───── Material provided ─────
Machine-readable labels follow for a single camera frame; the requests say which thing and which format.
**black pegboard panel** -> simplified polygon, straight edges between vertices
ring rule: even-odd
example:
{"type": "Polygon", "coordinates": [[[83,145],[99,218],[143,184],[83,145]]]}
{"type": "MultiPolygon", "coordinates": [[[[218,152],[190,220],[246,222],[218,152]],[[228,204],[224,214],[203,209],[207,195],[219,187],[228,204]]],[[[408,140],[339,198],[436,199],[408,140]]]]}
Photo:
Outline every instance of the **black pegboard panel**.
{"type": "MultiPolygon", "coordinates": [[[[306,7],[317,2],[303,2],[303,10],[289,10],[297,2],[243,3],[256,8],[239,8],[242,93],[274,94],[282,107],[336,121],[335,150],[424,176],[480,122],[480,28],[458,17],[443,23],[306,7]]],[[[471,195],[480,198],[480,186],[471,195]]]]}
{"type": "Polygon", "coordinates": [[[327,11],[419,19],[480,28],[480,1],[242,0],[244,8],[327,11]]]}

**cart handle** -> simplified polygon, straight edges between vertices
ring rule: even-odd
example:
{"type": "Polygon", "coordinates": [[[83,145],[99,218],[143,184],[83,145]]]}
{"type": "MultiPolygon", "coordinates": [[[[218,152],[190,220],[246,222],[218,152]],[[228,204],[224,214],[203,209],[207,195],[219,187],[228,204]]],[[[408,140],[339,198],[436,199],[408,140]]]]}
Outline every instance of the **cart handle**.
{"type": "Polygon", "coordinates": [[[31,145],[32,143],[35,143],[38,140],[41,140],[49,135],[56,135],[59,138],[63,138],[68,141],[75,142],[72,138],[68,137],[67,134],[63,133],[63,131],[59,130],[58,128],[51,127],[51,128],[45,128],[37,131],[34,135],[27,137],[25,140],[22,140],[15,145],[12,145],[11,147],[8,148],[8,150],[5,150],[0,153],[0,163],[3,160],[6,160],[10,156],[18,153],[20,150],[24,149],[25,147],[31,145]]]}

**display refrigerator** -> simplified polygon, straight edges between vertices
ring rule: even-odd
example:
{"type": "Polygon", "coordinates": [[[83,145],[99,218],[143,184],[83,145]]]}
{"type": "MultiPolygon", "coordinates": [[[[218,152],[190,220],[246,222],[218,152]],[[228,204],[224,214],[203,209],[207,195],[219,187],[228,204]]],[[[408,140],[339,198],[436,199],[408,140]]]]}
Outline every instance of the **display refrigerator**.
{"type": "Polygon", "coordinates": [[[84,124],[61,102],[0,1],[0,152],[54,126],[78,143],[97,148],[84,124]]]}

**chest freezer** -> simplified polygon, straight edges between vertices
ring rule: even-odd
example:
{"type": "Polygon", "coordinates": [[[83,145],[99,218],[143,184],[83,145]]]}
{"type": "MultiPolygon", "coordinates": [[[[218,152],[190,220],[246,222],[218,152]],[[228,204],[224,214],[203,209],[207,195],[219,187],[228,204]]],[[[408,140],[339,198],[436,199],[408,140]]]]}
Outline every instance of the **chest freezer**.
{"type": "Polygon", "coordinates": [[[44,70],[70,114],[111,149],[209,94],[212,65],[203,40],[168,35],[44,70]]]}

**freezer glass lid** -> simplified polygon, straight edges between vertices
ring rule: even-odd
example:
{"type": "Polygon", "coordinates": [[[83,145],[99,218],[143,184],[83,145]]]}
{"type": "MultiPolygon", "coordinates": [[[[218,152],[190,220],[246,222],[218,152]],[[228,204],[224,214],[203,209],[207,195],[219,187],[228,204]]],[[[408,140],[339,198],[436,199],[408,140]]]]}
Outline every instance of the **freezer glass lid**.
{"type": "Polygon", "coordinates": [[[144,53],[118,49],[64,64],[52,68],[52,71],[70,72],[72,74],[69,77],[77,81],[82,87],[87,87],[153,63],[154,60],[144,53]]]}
─────
───── Material provided ─────
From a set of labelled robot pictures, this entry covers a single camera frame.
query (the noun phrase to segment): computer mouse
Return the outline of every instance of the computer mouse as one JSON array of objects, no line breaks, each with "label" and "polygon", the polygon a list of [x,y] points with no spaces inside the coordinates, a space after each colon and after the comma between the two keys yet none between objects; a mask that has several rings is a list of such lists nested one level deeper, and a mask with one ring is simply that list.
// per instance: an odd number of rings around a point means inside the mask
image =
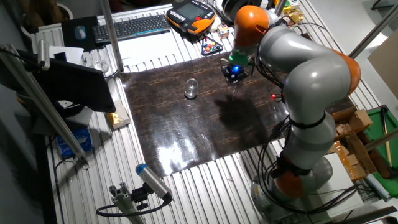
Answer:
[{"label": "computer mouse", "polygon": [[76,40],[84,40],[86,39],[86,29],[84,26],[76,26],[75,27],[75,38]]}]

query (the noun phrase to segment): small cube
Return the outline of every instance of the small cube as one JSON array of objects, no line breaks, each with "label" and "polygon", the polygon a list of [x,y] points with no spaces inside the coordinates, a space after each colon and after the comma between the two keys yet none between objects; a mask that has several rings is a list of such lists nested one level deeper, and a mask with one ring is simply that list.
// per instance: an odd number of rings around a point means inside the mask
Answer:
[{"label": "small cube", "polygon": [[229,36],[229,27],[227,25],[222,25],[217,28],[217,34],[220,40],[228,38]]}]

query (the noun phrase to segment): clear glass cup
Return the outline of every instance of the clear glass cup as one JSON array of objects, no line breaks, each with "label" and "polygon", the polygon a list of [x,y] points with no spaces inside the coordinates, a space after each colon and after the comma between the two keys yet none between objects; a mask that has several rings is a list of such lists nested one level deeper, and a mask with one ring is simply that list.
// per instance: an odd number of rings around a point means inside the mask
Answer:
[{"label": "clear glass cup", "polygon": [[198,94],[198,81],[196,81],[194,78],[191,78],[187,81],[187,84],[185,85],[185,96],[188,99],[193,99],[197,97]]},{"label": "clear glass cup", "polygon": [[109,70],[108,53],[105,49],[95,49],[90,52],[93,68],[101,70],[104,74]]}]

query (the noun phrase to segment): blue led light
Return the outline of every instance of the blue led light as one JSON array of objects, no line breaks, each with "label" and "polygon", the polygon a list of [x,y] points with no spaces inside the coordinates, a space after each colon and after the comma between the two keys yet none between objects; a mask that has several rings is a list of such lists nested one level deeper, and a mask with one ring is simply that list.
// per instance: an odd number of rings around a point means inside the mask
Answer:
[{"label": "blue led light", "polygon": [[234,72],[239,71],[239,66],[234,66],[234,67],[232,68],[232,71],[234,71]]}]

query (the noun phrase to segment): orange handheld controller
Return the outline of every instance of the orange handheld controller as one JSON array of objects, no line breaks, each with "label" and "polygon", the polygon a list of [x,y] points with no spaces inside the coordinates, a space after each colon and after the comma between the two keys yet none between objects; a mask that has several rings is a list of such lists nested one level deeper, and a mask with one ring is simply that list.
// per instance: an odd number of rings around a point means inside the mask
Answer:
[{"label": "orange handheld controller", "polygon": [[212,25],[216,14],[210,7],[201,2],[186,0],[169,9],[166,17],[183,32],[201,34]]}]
─────
───── Material provided ─────
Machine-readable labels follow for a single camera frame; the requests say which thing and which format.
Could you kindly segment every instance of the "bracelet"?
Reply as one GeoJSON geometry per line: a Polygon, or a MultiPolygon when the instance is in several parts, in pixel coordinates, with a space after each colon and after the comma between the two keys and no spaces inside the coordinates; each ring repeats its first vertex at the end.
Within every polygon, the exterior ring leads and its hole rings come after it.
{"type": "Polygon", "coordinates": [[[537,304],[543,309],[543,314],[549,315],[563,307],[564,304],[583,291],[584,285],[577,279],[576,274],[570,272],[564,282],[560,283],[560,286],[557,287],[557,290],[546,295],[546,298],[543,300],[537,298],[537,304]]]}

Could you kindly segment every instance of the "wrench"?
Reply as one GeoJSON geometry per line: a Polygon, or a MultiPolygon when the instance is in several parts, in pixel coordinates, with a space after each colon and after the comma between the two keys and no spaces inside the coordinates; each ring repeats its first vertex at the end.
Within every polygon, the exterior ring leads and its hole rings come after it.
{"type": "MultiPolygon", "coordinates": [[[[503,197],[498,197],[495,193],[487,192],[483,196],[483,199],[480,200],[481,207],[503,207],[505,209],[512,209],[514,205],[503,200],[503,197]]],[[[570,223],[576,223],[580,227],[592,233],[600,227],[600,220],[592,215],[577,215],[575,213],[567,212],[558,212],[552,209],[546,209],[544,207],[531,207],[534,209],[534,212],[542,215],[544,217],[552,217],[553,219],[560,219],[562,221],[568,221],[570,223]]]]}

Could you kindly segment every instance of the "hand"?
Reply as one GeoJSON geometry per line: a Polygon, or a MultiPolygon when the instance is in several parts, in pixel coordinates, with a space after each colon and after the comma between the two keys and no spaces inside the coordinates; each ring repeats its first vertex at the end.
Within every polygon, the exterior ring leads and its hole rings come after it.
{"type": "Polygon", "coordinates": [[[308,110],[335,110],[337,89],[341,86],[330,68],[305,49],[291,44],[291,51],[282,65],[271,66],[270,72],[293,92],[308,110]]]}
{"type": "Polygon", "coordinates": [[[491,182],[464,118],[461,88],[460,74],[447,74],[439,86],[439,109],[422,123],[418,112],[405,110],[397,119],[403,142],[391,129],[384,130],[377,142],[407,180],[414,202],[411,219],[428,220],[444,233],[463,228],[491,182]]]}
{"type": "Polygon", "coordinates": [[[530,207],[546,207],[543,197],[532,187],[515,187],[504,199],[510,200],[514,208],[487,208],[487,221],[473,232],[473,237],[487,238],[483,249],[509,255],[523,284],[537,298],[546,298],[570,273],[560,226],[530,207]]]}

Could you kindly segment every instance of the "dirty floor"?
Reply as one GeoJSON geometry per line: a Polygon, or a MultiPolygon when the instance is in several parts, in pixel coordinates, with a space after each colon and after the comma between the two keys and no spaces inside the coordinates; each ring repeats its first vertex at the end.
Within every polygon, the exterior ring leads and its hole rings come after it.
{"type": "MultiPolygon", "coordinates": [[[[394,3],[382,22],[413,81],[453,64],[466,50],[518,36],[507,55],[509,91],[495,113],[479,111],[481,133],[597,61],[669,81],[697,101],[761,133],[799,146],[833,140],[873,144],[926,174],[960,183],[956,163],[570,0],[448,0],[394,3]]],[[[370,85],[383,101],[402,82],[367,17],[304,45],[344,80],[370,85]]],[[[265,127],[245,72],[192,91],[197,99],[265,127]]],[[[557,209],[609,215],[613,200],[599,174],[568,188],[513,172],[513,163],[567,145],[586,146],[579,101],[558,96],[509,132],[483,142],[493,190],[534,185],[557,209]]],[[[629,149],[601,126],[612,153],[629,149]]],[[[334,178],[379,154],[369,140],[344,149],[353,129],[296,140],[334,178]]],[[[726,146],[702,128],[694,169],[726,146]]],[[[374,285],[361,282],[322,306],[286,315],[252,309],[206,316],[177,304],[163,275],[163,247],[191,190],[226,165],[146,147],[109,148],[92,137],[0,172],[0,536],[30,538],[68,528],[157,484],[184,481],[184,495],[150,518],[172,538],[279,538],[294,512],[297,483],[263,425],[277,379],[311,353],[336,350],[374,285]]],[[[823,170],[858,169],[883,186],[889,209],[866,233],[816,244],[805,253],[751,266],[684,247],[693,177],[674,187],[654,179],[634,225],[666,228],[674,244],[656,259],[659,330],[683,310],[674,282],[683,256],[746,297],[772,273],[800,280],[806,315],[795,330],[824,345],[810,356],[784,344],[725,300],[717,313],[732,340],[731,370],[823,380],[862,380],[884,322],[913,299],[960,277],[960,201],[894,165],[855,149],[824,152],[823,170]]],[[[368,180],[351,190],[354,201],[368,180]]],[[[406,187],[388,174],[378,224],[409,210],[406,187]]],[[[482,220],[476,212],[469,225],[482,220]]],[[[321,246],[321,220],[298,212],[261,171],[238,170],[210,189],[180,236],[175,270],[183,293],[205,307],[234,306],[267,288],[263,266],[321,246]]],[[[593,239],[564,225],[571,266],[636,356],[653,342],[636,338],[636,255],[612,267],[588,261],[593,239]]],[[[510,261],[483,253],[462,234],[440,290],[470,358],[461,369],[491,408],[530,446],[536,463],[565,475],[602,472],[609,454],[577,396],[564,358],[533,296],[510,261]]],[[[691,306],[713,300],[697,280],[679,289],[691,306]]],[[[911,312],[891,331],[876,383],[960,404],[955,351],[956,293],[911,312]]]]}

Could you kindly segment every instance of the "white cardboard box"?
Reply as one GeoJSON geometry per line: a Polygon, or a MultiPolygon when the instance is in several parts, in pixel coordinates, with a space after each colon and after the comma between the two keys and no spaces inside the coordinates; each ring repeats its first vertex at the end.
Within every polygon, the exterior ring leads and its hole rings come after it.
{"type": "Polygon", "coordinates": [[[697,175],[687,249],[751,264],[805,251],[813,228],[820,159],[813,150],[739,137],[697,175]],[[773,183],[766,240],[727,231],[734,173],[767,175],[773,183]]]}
─────
• _Aim of the exercise_
From the data above, determine how many lines hold "edges", and write only the number.

• _Solution to this problem_
5